Here is a handbook chapter that is long overdue. The theory of epistemic games concerns a fairly novel justification for solution concepts under strategic uncertainty – that is, situations where what I want to do depends on other people do, and vice versa. We generally analyze these as games, and have a bunch of equilibrium (Nash, subgame perfection, etc.) and nonequilibrium (Nash bargain, rationalizability, etc.) solution concepts. So which should you use? I can think of four classes of justification for a game solution. First, the solution might be stable: if you told each player what to do, no one person (or sometimes group) would want to deviate. Maskin mentions this justification is particularly worthy when it comes to mechanism design. Second, the solution might be the outcome of a dynamic selection process, such as evolution or a particular learning rule. Third, the solution may be justified by certain axiomatic first principles; Shapley value is a good example in this class. The fourth class, however, is the one we most often teach students: a solution concept is good because it is justified by individual behavior assumptions. Nash, for example, is often thought to be justified by “rationality plus correct beliefs”. Backward induction is similarly justified by “common knowledge of rationality at all states.”

Those are informal arguments, however. The epistemic games (or sometimes, “interactive epistemology”) program seeks to formally analyze assumptions about the knowledge and rationality of players and what it implies for behavior. There remain many results we don’t know (for instance, I asked around and could only come up with one paper on the epistemics of coalitional games), but the results proven so far are actually fascinating. Let me give you three: rationality and common belief in rationality implies rationalizable strategies are played, the requirements for Nash are different depending on how players there are, and backward induction is surprisingly difficult to justify on epistemic grounds.

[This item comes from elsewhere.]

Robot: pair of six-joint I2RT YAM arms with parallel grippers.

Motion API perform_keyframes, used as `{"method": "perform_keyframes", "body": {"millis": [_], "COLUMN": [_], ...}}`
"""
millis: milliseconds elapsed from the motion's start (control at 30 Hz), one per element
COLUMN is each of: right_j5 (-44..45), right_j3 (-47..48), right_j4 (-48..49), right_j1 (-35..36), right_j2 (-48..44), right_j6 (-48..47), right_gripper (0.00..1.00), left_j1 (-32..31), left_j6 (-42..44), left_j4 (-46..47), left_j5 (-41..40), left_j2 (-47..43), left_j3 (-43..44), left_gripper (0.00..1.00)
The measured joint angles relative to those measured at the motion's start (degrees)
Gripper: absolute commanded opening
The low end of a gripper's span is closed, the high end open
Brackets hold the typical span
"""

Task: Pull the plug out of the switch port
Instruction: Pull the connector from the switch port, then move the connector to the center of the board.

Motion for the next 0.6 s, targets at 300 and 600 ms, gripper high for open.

First, rationalizability. Take a game and remove any strictly dominated strategy for each player. Now in the reduced game, remove anything that is strictly dominated. Continue doing this until nothing is left to remove. The remaining strategies for each player are “rationalizable”. If players can hold any belief they want about what potential “types” opponents may be – where a given (Harsanyi) type specifies what an opponent will do – then as long as we are all rational, we all believe the opponents are rational, we all believe the opponents all believe that we all are rational, ad infinitum, the only possible outcomes to the game are the rationalizable ones. Proving this is actually quite complex: if we take as primitive the “hierarchy of beliefs” of each player (what do I believe my opponents will do, what do I believe they believe I will do, and so on), then we need to show that any hierarchy of beliefs can be written down in a type structure, then we need to be careful about how we define “rational” and “common belief” on a type structure, but all of this can be done. Note that many rationalizable strategies are not Nash equilibria.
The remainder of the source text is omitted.